Nel periodo della grande motorizzazione di massa, all’inizio degli anni Sessanta, SAME progetta un veicolo con l’obiettivo di rendere più confortevole il lavoro nei campi, offrendo al contadino le stesse comodità dell’automobile, ma con la trazione e le funzionalità di un trattore.
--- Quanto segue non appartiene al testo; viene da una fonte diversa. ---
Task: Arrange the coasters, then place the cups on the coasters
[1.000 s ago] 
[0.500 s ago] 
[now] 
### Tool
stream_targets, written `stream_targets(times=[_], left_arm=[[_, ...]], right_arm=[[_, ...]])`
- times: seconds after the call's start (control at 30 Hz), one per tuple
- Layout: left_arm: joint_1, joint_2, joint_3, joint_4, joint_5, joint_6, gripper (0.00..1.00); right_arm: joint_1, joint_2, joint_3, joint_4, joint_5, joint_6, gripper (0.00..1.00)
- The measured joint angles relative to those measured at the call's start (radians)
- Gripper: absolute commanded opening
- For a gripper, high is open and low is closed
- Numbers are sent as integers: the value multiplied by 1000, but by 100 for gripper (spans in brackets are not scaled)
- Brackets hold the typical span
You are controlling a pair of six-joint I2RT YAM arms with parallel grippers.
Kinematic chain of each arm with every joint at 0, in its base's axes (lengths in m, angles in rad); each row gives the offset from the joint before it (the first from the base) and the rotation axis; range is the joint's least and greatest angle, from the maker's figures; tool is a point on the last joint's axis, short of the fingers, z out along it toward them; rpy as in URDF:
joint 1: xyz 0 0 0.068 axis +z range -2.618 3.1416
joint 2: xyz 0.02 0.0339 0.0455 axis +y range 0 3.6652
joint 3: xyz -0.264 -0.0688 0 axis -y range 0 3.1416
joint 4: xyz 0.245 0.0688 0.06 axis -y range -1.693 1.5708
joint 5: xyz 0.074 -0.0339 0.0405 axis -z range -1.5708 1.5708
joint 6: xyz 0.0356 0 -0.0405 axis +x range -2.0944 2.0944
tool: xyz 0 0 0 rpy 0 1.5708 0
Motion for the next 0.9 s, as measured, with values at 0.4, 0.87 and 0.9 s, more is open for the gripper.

Il 31 marzo 1961, il Samecar viene presentato alla Scuola Sperimentale di Agricoltura delle Capannelle a Roma, dove ottiene l’entusiastico apprezzamento di tecnici e agricoltori italiani e stranieri. Progettato “per lavorare la terra e trasportarne i frutti”, il mezzo ha una cabina con sedili imbottiti e schienale regolabile, un cassone di circa quattro metri quadri con capacità di carico fino a due tonnellate, e freni a tamburo su tutte e quattro le ruote. Il motore e il cambio derivano dal modello SAME Puledro DT.
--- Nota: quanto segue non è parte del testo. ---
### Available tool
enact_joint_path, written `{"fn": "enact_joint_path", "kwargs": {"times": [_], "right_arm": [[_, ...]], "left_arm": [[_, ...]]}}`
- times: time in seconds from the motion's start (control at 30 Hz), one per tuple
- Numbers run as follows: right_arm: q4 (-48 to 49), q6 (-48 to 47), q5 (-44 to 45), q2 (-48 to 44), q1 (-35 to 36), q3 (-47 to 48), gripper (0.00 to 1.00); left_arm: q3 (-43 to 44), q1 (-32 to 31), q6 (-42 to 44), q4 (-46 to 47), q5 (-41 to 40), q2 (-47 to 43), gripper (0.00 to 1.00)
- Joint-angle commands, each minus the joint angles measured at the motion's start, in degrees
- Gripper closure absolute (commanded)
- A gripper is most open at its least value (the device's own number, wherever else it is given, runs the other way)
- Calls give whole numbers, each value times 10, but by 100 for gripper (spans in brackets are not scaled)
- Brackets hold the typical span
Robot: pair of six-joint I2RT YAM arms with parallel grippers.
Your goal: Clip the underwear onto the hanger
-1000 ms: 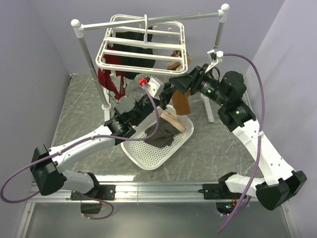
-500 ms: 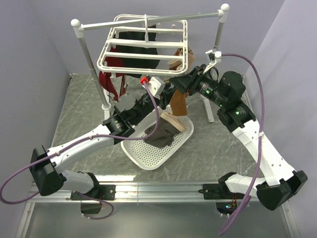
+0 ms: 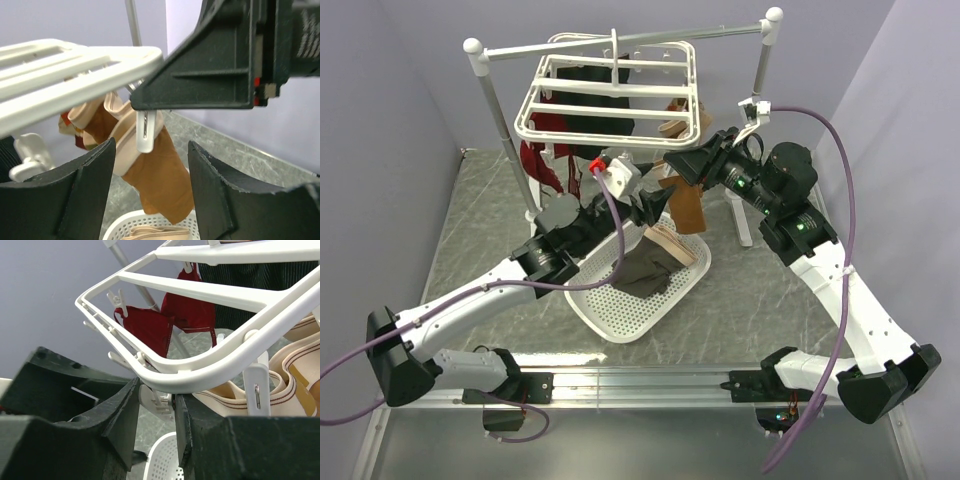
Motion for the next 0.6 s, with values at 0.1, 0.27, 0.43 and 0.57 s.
{"fn": "enact_joint_path", "kwargs": {"times": [0.1, 0.27, 0.43, 0.57], "right_arm": [[35, 13, -24, -6, 1, 16, 100], [47, 33, -38, -9, 0, 14, 100], [47, 39, -44, -11, 0, 9, 100], [47, 40, -52, -13, 1, 2, 100]], "left_arm": [[5, -2, -6, 21, -7, -15, 35], [18, -2, 2, 39, -6, 3, 36], [30, -2, 4, 52, -12, 18, 39], [34, -2, 10, 61, -8, 23, 45]]}}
Successivamente sono state proposte svariate versioni, con derivazioni e soluzioni tecniche prese dai modelli SAME dell’epoca ad esempio il 240, il 250, l’Atlanta con motore a V. A metà anni ’60, SAME entra nel settore dei veicoli medi da cantiere e forestali, allora dominato da mezzi militari riciclati, con i modelli Toro ed Elefante che, pur innovativi, non incontrano il successo commerciale. Il Toro è un veicolo da cantiere robusto, basato sulla meccanica del trattore 240 con motore bicilindrico da 45 cavalli, spesso modificato nella pompa di iniezione per maggiore potenza. Nel 1965 arriva una versione aggiornata con motore a V da 42 cavalli, ma il mercato risponde con freddezza. L’Elefante, invece, è un camion cava-cantiere innovativo, con motore 8 cilindri a V raffreddato ad aria da 180 cavalli, disponibile in versione 4×4 come autocarro o trattore stradale e 6×6 per lavori pesanti. Pur essendo uno dei primi mezzi italiani di questa categoria, l’Elefante resta un esercizio di alta tecnologia poco apprezzato commercialmente.
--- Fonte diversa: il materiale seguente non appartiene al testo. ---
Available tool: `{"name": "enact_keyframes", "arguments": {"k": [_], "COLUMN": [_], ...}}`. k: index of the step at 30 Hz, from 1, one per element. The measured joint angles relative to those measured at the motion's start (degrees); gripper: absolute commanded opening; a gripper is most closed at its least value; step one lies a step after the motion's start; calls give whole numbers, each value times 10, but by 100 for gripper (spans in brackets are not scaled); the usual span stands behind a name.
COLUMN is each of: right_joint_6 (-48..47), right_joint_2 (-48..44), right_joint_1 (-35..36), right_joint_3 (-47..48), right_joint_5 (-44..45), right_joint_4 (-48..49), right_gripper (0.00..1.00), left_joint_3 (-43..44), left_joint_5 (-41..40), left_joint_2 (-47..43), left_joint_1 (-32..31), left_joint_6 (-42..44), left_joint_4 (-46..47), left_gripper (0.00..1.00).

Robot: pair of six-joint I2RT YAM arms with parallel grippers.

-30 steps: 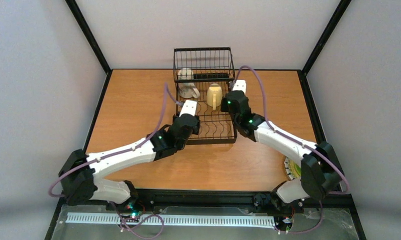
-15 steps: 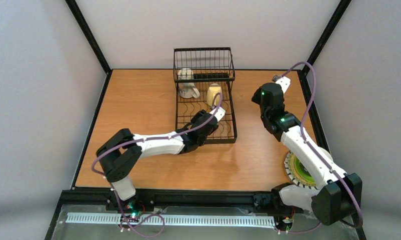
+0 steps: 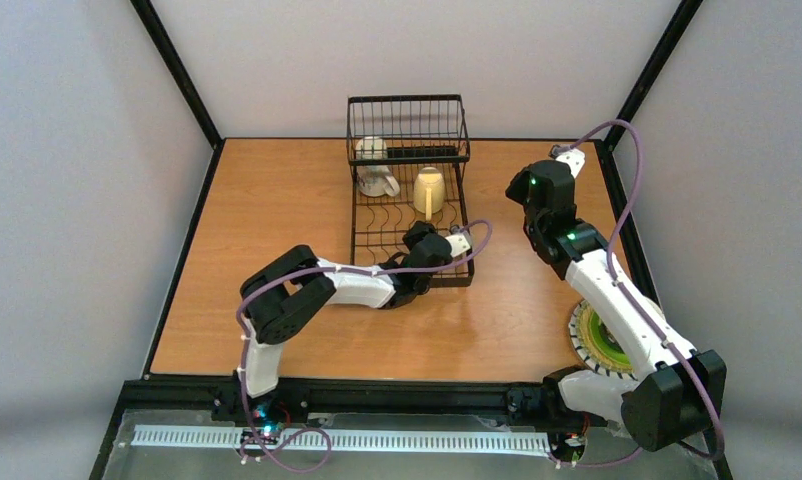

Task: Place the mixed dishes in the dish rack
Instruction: Adjust the cup in the dish rack.

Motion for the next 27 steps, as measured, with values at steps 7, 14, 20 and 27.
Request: {"name": "enact_keyframes", "arguments": {"k": [7,14,20,27], "right_joint_6": [0,-2,-4,-4], "right_joint_2": [0,0,0,6], "right_joint_1": [-2,-2,-2,-2], "right_joint_3": [2,6,8,9], "right_joint_5": [-3,-4,-3,-4], "right_joint_4": [0,0,0,1], "right_gripper": [70,70,70,70], "left_joint_3": [35,75,101,131], "left_joint_5": [-11,-17,-16,-2], "left_joint_2": [46,92,121,129], "left_joint_1": [0,0,5,26], "left_joint_6": [75,108,115,116], "left_joint_4": [27,28,27,26], "left_gripper": [96,97,97,97]}}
In generale, il progetto Samecar non ottiene il successo sperato: il mercato non risponde come previsto e le vendite si rivelano troppo basse per sostenere la linea produttiva appositamente predisposta dall’Azienda.
I modelli di Samecar che il Museo conserva sono testimonianza di un mezzo polivalente e innovativo per quel periodo, che offre una soluzione moderna al lavoro sia in campo sia in strada.